- _THE TASK_
Only the text belongs in the copy: retype each record exactly as it appears.

====

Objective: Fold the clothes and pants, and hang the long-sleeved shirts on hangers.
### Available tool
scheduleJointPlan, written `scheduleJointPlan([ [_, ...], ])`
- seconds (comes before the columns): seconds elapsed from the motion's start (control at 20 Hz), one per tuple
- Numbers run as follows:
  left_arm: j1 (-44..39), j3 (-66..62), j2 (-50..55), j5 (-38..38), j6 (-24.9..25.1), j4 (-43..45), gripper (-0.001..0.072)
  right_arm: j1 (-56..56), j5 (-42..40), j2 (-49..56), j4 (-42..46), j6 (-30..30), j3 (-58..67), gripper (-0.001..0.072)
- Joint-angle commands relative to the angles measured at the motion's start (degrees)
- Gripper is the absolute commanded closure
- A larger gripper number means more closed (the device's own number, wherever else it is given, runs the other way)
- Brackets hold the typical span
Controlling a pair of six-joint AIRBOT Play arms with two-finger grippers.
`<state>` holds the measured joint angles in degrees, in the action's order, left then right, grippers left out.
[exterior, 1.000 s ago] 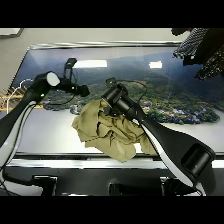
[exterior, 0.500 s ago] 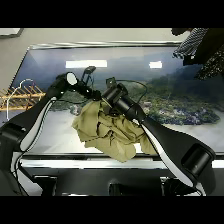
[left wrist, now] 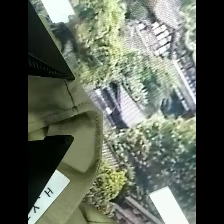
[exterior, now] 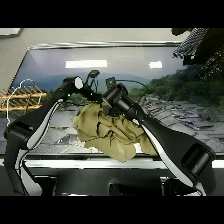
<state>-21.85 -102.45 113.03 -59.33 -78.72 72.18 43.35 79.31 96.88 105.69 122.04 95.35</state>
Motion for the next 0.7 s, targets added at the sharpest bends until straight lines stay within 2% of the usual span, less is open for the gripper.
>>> scheduleJointPlan([
  [0.0,-0.17,-0.04,0.44,1.97,-1.27,1.38,0.0294,0.04,0.07,-0.04,-0.02,-0.11,0.02,0.0668],
  [0.2,-0.61,-0.04,0.9,3.34,-1.25,1.4,0.0294,0.07,0.04,-0.04,-0.04,-0.11,0.02,0.0668],
  [0.25,-0.72,-0.04,0.98,3.45,-1.25,1.4,0.0345,0.07,0.07,-0.04,-0.04,-0.11,0.02,0.0668],
  [0.35,-0.76,-0.04,1.03,3.45,-1.22,1.38,0.0593,0.07,0.07,-0.04,-0.04,-0.11,0.02,0.0668],
  [0.4,-0.74,-0.04,1.03,3.45,-1.22,1.4,0.066,0.07,0.07,-0.04,-0.04,-0.11,0.02,0.0668],
  [0.65,-0.61,-0.13,0.48,3.06,-1.27,1.4,0.0675,0.04,0.87,-0.04,0.92,-0.13,0.02,0.0668],
])
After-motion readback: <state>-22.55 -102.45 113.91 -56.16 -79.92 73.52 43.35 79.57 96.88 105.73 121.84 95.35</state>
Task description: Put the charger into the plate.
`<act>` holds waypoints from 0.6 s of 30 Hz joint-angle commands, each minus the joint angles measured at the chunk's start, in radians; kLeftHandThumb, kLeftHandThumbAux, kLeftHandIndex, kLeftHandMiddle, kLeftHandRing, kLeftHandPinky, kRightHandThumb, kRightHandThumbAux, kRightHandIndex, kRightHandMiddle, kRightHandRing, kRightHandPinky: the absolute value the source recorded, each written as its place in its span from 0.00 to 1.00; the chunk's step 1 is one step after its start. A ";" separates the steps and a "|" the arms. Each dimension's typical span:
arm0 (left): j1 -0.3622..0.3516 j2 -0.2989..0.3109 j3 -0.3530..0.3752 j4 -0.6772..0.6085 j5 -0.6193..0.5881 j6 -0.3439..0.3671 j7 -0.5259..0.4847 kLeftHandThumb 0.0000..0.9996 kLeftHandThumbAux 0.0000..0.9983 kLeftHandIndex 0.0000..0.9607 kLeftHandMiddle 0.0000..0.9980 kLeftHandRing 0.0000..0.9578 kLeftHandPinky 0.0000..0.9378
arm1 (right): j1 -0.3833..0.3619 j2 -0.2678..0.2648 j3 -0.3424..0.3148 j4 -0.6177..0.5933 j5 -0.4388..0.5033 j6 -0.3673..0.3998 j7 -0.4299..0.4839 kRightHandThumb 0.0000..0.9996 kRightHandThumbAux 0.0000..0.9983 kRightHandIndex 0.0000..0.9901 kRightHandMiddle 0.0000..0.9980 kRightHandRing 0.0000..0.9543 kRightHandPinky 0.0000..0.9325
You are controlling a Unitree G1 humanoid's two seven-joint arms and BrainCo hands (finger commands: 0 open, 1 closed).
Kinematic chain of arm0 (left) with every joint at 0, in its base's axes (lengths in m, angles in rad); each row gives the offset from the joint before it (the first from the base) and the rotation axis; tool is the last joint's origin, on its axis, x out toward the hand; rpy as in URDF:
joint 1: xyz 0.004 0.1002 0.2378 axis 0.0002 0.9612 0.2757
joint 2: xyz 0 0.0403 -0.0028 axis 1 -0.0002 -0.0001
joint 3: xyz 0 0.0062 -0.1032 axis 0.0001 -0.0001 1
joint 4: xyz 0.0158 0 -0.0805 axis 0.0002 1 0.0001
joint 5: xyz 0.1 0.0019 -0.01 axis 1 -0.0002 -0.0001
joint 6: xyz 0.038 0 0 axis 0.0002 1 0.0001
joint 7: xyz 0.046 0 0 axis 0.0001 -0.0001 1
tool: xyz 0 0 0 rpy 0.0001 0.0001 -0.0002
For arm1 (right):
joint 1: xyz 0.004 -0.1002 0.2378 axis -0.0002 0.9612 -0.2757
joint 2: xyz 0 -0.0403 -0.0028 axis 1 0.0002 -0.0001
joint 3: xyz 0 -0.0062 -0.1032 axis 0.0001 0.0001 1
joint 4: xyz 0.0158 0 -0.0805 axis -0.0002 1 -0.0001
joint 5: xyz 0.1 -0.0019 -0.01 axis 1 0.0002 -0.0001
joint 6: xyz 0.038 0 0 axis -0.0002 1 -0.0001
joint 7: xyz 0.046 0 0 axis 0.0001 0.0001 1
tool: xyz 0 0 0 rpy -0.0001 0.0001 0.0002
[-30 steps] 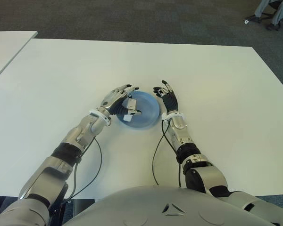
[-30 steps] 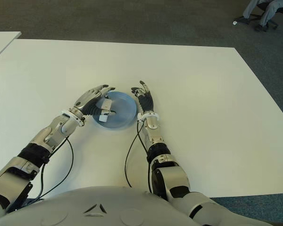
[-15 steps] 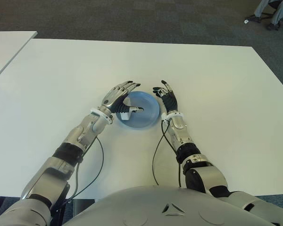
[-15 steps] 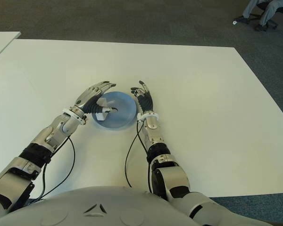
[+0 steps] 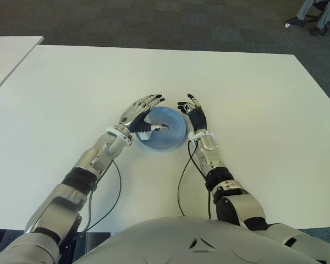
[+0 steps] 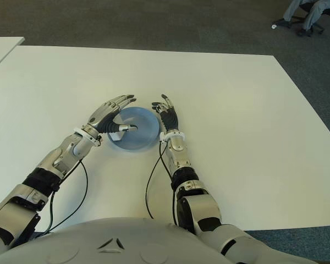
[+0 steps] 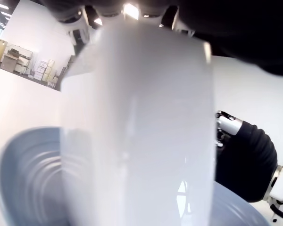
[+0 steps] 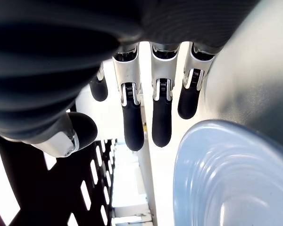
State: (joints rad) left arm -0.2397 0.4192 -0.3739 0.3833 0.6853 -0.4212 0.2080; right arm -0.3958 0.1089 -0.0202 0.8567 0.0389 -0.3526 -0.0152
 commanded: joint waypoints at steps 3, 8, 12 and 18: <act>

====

- _SOLUTION FOR THIS TASK_
Objective: Fold the clothes and pants, and hang the long-sleeved shirts on hangers.
### Available tool
scheduleJointPlan, written `scheduleJointPlan([ [_, ...], ])`
- seconds (comes before the columns): seconds elapsed from the motion's start (control at 20 Hz), one per tuple
- Numbers run as follows:
  left_arm: j1 (-44..39), j3 (-66..62), j2 (-50..55), j5 (-38..38), j6 (-24.9..25.1), j4 (-43..45), gripper (-0.001..0.072)
  right_arm: j1 (-56..56), j5 (-42..40), j2 (-49..56), j4 (-42..46), j6 (-30..30), j3 (-58..67), gripper (-0.001..0.072)
- Joint-angle commands relative to the angles measured at the motion's start (degrees)
- Gripper is the absolute commanded closure
- A larger gripper number means more closed (the device's own number, wherever else it is given, runs the other way)
- Brackets hold the typical span
Controlling a pair of six-joint AIRBOT Play arms with two-finger grippers.
`<state>` holds the measured joint angles in degrees, in the action's order, left then right, grippers left out.
[exterior, 1.000 s ago] 
[exterior, 0.500 s ago] 
[left wrist, now] 
[exterior, now] 
<state>-21.85 -102.45 113.03 -59.33 -78.72 72.18 43.35 79.31 96.88 105.69 122.04 95.35</state>
Motion for the next 0.7 s, targets added at the sharpest bends until straight lines stay within 2% of the usual span, less is open for the gripper.
>>> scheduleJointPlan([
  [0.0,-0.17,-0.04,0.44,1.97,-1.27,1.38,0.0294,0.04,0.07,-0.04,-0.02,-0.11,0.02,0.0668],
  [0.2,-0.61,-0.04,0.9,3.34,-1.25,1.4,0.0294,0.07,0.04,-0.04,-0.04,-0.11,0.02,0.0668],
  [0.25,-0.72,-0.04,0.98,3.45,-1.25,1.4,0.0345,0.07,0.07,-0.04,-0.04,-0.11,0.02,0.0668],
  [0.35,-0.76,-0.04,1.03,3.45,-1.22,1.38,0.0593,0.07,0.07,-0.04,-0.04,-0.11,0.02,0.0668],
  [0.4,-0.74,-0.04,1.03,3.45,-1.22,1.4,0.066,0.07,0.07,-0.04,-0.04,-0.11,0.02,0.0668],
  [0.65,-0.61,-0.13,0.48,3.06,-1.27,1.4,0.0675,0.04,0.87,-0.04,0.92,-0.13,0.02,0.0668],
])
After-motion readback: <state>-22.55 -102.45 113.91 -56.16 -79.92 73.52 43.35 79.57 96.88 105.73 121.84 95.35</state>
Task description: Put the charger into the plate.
`<act>` holds waypoints from 0.6 s of 30 Hz joint-angle commands, each minus the joint angles measured at the chunk's start, in radians; kLeftHandThumb, kLeftHandThumbAux, kLeftHandIndex, kLeftHandMiddle, kLeftHandRing, kLeftHandPinky, kRightHandThumb, kRightHandThumbAux, kRightHandIndex, kRightHandMiddle, kRightHandRing, kRightHandPinky: the absolute value the source recorded, each written as its place in its span from 0.00 to 1.00; the chunk's step 1 is one step after its start. A ";" separates the steps and a "|" the arms. Each dimension's typical span:
arm0 (left): j1 -0.3622..0.3516 j2 -0.2989..0.3109 j3 -0.3530..0.3752 j4 -0.6772..0.6085 j5 -0.6193..0.5881 j6 -0.3439..0.3671 j7 -0.5259..0.4847 kLeftHandThumb 0.0000..0.9996 kLeftHandThumbAux 0.0000..0.9983 kLeftHandIndex 0.0000..0.9607 kLeftHandMiddle 0.0000..0.9980 kLeftHandRing 0.0000..0.9578 kLeftHandPinky 0.0000..0.9378
arm1 (right): j1 -0.3833..0.3619 j2 -0.2678..0.2648 j3 -0.3424..0.3148 j4 -0.6177..0.5933 j5 -0.4388..0.5033 j6 -0.3673..0.3998 j7 -0.4299..0.4839 kRightHandThumb 0.0000..0.9996 kRightHandThumbAux 0.0000..0.9983 kRightHandIndex 0.0000..0.9901 kRightHandMiddle 0.0000..0.9980 kRightHandRing 0.0000..0.9543 kRightHandPinky 0.0000..0.9325
You are controlling a Unitree G1 humanoid's two seven-joint arms and BrainCo hands (finger commands: 0 open, 1 closed).
Kinematic chain of arm0 (left) with every joint at 0, in its base's axes (lengths in m, angles in rad); each row gives the offset from the joint before it (the first from the base) and the rotation axis; tool is the last joint's origin, on its axis, x out toward the hand; rpy as in URDF:
joint 1: xyz 0.004 0.1002 0.2378 axis 0.0002 0.9612 0.2757
joint 2: xyz 0 0.0403 -0.0028 axis 1 -0.0002 -0.0001
joint 3: xyz 0 0.0062 -0.1032 axis 0.0001 -0.0001 1
joint 4: xyz 0.0158 0 -0.0805 axis 0.0002 1 0.0001
joint 5: xyz 0.1 0.0019 -0.01 axis 1 -0.0002 -0.0001
joint 6: xyz 0.038 0 0 axis 0.0002 1 0.0001
joint 7: xyz 0.046 0 0 axis 0.0001 -0.0001 1
tool: xyz 0 0 0 rpy 0.0001 0.0001 -0.0002
For arm1 (right):
joint 1: xyz 0.004 -0.1002 0.2378 axis -0.0002 0.9612 -0.2757
joint 2: xyz 0 -0.0403 -0.0028 axis 1 0.0002 -0.0001
joint 3: xyz 0 -0.0062 -0.1032 axis 0.0001 0.0001 1
joint 4: xyz 0.0158 0 -0.0805 axis -0.0002 1 -0.0001
joint 5: xyz 0.1 -0.0019 -0.01 axis 1 0.0002 -0.0001
joint 6: xyz 0.038 0 0 axis -0.0002 1 -0.0001
joint 7: xyz 0.046 0 0 axis 0.0001 0.0001 1
tool: xyz 0 0 0 rpy -0.0001 0.0001 0.0002
[-30 steps] 
[-30 steps] 
[-15 steps] 
[-15 steps] 
[+0 steps] 
[+0 steps] 
[+0 steps] 
[+0 steps] 
State: (joints rad) left arm -0.2397 0.4192 -0.3739 0.3833 0.6853 -0.4212 0.2080; right arm -0.3958 0.1089 -0.0202 0.8567 0.0389 -0.3526 -0.0152
 commanded: joint waypoints at steps 3, 8, 12 and 18: <act>

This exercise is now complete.